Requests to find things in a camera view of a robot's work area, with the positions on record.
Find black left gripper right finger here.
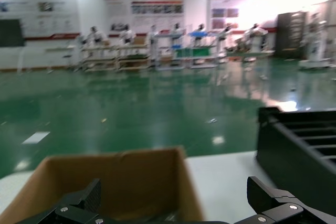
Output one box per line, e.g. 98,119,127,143
236,176,336,224

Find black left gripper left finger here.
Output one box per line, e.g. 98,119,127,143
54,178,111,224

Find brown cardboard box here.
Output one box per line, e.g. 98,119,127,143
0,146,205,224

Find black slotted container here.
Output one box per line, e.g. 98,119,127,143
256,106,336,180

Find black round stool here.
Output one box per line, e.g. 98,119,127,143
62,53,73,67

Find long white table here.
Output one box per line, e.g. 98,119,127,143
225,50,274,63

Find roller conveyor rack table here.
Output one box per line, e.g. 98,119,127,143
115,44,152,71
80,45,118,71

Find small white desk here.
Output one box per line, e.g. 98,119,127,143
46,45,77,72

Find white humanoid robot black head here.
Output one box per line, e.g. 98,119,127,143
195,23,208,46
119,27,136,45
244,23,268,54
148,24,159,51
83,26,107,46
219,24,234,51
172,23,184,37

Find green panel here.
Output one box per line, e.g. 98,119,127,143
174,48,211,58

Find white platform robot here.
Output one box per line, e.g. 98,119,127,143
299,11,333,71

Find black server cabinet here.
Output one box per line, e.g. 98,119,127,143
274,11,308,58

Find black screen on white stand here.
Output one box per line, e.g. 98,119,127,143
0,18,27,72

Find white frame shelving unit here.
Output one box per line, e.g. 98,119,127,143
153,32,188,70
187,31,220,69

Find wall poster with orange tabs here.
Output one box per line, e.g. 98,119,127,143
104,0,186,36

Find wall poster with round icons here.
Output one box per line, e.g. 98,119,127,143
0,0,81,41

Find wall poster with red photos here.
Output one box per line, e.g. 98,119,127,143
208,0,278,35

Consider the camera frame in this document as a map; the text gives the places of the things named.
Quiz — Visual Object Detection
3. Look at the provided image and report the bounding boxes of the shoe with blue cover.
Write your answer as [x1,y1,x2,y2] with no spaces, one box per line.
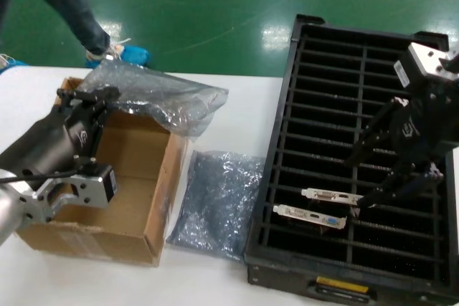
[0,53,32,69]
[85,42,152,70]

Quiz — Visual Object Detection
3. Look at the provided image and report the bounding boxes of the bagged graphics card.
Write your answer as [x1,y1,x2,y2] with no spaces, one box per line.
[77,58,230,142]

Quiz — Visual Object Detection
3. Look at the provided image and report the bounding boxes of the brown cardboard box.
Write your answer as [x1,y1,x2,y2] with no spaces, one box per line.
[16,76,191,269]

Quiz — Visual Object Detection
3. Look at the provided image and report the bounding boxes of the black left camera cable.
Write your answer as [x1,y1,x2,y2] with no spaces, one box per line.
[0,168,98,185]

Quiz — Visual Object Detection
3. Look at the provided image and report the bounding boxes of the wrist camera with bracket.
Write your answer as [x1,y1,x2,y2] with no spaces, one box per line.
[19,157,118,225]
[393,42,459,89]

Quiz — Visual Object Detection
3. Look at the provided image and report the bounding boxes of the graphics card with silver bracket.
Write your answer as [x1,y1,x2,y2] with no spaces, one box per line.
[273,204,348,231]
[301,186,376,209]

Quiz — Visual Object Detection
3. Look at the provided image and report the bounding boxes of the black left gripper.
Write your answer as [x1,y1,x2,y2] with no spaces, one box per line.
[0,85,122,189]

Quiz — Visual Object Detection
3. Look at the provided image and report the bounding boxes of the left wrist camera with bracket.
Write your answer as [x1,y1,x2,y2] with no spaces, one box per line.
[19,157,118,225]

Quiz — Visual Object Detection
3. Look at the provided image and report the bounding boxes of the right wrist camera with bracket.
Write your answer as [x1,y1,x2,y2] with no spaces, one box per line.
[393,42,459,89]

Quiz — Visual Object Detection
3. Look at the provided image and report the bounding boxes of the black slotted container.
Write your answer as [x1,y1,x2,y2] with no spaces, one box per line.
[244,14,459,306]

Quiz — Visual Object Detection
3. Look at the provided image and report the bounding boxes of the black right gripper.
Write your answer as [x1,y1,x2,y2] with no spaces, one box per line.
[343,79,459,209]

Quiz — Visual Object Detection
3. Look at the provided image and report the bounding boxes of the flat blue-grey antistatic bag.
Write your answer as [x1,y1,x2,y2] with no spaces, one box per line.
[166,150,268,262]

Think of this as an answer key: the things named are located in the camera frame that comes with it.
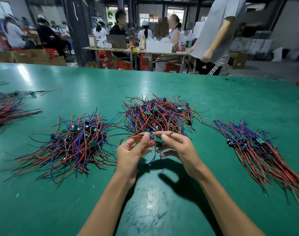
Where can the person's right hand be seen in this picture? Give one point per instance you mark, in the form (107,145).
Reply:
(181,151)

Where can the person's left hand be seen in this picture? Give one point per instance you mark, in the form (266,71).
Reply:
(132,157)

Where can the person's left forearm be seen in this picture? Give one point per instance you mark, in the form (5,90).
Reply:
(108,211)

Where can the person's right forearm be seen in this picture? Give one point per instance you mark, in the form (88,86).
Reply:
(228,209)

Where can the red plastic stool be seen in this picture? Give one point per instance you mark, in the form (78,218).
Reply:
(51,52)
(145,61)
(104,59)
(172,67)

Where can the row of white containers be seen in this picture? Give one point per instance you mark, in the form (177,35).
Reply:
(159,46)

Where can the long wooden work table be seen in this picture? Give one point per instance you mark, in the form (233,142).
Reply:
(134,50)

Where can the brown cardboard box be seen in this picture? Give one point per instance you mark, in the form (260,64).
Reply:
(238,59)

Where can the grey laptop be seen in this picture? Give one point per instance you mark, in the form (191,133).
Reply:
(117,41)

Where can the dark pillar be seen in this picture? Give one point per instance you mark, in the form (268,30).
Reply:
(78,27)

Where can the row of cardboard boxes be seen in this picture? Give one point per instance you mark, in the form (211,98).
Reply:
(29,57)

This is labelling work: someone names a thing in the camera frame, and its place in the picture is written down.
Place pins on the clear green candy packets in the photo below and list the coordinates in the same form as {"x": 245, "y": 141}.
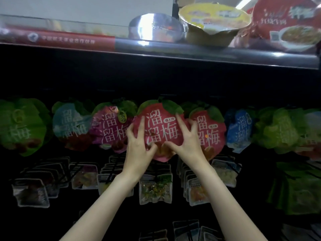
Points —
{"x": 156, "y": 190}

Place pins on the yellow lidded bowl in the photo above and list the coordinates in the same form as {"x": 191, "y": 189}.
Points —
{"x": 213, "y": 22}

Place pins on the large green round snack bag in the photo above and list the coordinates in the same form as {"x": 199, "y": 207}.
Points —
{"x": 20, "y": 125}

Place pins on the person's left forearm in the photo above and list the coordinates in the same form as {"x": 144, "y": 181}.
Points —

> **Action item**
Copy the material verbatim. The pictures are not part of the copy.

> **Result below**
Requests to find things in a camera view of a robot's work area, with the positions on record.
Find black left gripper right finger here.
Output one box per line, e.g. 98,119,127,143
236,176,336,224

Find black left gripper left finger here.
Output one box per line, e.g. 98,119,127,143
54,178,111,224

Find brown cardboard box here.
Output one box per line, e.g. 98,119,127,143
0,146,205,224

Find black slotted container here.
Output one box per line, e.g. 98,119,127,143
256,106,336,180

Find black round stool here.
Output one box per line, e.g. 98,119,127,143
62,53,73,67

Find long white table here.
Output one box per line, e.g. 98,119,127,143
225,50,274,63

Find roller conveyor rack table here.
Output one box per line, e.g. 98,119,127,143
115,44,152,71
80,45,118,71

Find small white desk here.
Output one box per line, e.g. 98,119,127,143
46,45,77,72

Find white humanoid robot black head here.
Output one box per line, e.g. 98,119,127,143
195,23,208,46
119,27,136,45
244,23,268,54
148,24,159,51
83,26,107,46
219,24,234,51
172,23,184,37

Find green panel here.
Output one box per line, e.g. 98,119,127,143
174,48,211,58

Find white platform robot here.
Output one box per line, e.g. 98,119,127,143
299,11,333,71

Find black server cabinet here.
Output one box per line, e.g. 98,119,127,143
274,11,308,58

Find black screen on white stand here.
Output one box per line, e.g. 98,119,127,143
0,18,27,72

Find white frame shelving unit here.
Output one box per line, e.g. 98,119,127,143
153,32,188,70
187,31,220,69

Find wall poster with orange tabs here.
Output one box per line, e.g. 98,119,127,143
104,0,186,36

Find wall poster with round icons here.
Output one box per line, e.g. 98,119,127,143
0,0,81,41

Find wall poster with red photos here.
Output one box per line, e.g. 98,119,127,143
208,0,278,35

Consider the camera frame in this document as a map; the text gives the places of the things named.
Quiz — Visual Object Detection
3. Look at the provided image and report the bounding boxes of the shoe with blue cover.
Write your answer as [x1,y1,x2,y2] with no spaces, one box per line.
[0,53,32,69]
[85,42,152,70]

Quiz — Visual Object Detection
3. Look at the provided image and report the bounding boxes of the bagged graphics card.
Write your answer as [x1,y1,x2,y2] with no spaces, one box per line.
[77,58,230,142]

Quiz — Visual Object Detection
3. Look at the provided image and report the bounding boxes of the brown cardboard box.
Write your answer as [x1,y1,x2,y2] with no spaces, one box per line.
[16,76,191,269]

Quiz — Visual Object Detection
3. Look at the provided image and report the bounding boxes of the black left camera cable.
Write your answer as [x1,y1,x2,y2] with no spaces, one box per line.
[0,168,98,185]

Quiz — Visual Object Detection
3. Look at the provided image and report the bounding boxes of the wrist camera with bracket.
Write your answer as [x1,y1,x2,y2] with no spaces, one box per line.
[19,157,118,225]
[393,42,459,89]

Quiz — Visual Object Detection
3. Look at the provided image and report the bounding boxes of the graphics card with silver bracket.
Write your answer as [x1,y1,x2,y2] with no spaces, one box per line.
[273,204,348,231]
[301,186,376,209]

Quiz — Visual Object Detection
3. Look at the provided image and report the bounding boxes of the black left gripper.
Write your answer as [x1,y1,x2,y2] with no spaces, one box per line.
[0,85,122,189]

Quiz — Visual Object Detection
3. Look at the provided image and report the bounding boxes of the left wrist camera with bracket.
Write your answer as [x1,y1,x2,y2] with no spaces, one box per line.
[19,157,118,225]

Quiz — Visual Object Detection
3. Look at the provided image and report the bounding boxes of the right wrist camera with bracket.
Write your answer as [x1,y1,x2,y2] with no spaces, one box per line.
[393,42,459,89]

Quiz — Visual Object Detection
3. Look at the provided image and report the bounding boxes of the black slotted container.
Write your answer as [x1,y1,x2,y2] with no spaces, one box per line.
[244,14,459,306]

Quiz — Visual Object Detection
3. Look at the provided image and report the bounding boxes of the black right gripper.
Write your answer as [x1,y1,x2,y2] with no spaces, one box per line.
[343,79,459,209]

Quiz — Visual Object Detection
3. Look at the provided image and report the bounding boxes of the flat blue-grey antistatic bag.
Write your answer as [x1,y1,x2,y2] with no spaces, one box per line.
[166,150,268,262]

Think of this as an answer key: the things named are located in the camera frame that comes with it.
Where can the person's right hand be seen in this picture? Give one point per instance you mark, in the form (107,145).
Reply:
(181,151)

Where can the person's left hand be seen in this picture? Give one point per instance you mark, in the form (266,71).
Reply:
(132,157)

Where can the person's left forearm be seen in this picture? Give one point per instance you mark, in the form (5,90).
Reply:
(108,211)

Where can the person's right forearm be seen in this picture? Give one point per instance you mark, in the form (88,86).
Reply:
(228,209)

Where can the red plastic stool be seen in this picture? Give one point per instance you mark, in the form (78,218).
Reply:
(51,52)
(145,61)
(104,59)
(172,67)

Where can the row of white containers be seen in this picture? Give one point per instance you mark, in the form (177,35).
Reply:
(159,46)

Where can the long wooden work table be seen in this picture? Give one point per instance you mark, in the form (233,142).
Reply:
(134,50)

Where can the brown cardboard box be seen in this picture? Give one point per instance you mark, in the form (260,64).
Reply:
(238,59)

Where can the grey laptop be seen in this picture? Give one point per instance you mark, in the form (191,133).
Reply:
(117,41)

Where can the dark pillar be seen in this picture? Give one point per instance you mark, in the form (268,30).
Reply:
(78,27)

Where can the row of cardboard boxes be seen in this picture? Give one point per instance you mark, in the form (211,98).
Reply:
(29,57)

This is labelling work: someone names a thing in the camera frame, and its place in the picture is written down.
Place pins on the clear green candy packets in the photo below and list the coordinates in the same form as {"x": 245, "y": 141}.
Points —
{"x": 156, "y": 190}

Place pins on the yellow lidded bowl in the photo above and list the coordinates in the same form as {"x": 191, "y": 189}.
Points —
{"x": 213, "y": 22}

Place pins on the large green round snack bag in the photo above and list the coordinates in the same form as {"x": 199, "y": 207}.
Points —
{"x": 20, "y": 125}

Place pins on the person's left forearm in the photo above and list the coordinates in the same form as {"x": 144, "y": 181}.
Points —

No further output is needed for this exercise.